UMA OBRA ORIGINAL E DE REFERÊNCIA

UM GUIA ÚNICO PARA SABER COMO SURGIRAM MAIS DE 100 EDITORAS, A QUE GRUPOS POLÍTICOS ESTAVAM  LIGADAS, AS RELAÇÕES COM A PIDE E AS SUAS PROPOSTAS DE INTERVENÇÃO DEPOIS DO 25 DE ABRIL.

Os livros podem mudar um país ou contribuir para pôr fim a uma ditadura? Portugal assistiu desde os finais dos anos  60 e após a queda da ditadura em 1974 a um forte incremento da edição política.

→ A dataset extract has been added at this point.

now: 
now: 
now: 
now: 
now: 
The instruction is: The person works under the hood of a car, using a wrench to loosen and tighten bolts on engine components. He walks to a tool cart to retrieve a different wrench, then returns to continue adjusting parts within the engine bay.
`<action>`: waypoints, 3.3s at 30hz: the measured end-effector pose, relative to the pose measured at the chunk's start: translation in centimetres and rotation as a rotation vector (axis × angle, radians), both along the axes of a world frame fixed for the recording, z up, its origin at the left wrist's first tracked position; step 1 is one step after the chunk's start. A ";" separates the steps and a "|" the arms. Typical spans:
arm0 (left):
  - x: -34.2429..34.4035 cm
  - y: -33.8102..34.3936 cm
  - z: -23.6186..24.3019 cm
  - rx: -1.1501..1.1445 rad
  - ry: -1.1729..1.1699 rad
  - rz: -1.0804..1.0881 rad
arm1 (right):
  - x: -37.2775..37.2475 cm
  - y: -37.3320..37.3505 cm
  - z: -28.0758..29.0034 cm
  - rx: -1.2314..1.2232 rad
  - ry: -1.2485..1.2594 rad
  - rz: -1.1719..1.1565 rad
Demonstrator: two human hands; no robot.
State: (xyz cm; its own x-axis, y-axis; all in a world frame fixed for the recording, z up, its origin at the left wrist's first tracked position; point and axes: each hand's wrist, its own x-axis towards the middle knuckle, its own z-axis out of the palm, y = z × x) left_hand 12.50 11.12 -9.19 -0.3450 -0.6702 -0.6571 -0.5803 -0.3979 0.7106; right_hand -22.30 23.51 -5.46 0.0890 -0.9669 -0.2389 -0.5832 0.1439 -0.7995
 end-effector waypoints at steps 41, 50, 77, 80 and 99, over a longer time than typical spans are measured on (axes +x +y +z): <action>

Parte de um movimento cultural e político mais amplo, este boom editorial tinha, numa primeira fase, um carácter oposicionista, revelando depois a libertação política e cultural decorrente do fim da opressão.   

Ao longo deste processo, surgiram inúmeras editoras com um cunho claramente político-ideológico. Muitas delas  tinham vínculos a partidos; outras, a distintos sectores da sociedade como os católicos progressistas, a grupos de  direita ou a outros sem vinculação política específica, respondendo, assim, as editoras aos anseios de informação e formação de grande parte dos portugueses. Desta forma, a edição reflectiu o pensamento e as propostas de cada um dos agrupamentos políticos e sociais, proporcionando canais de expressão que contribuíram decisivamente para tornar Portugal num país mais livre, mais moderno e mais justo.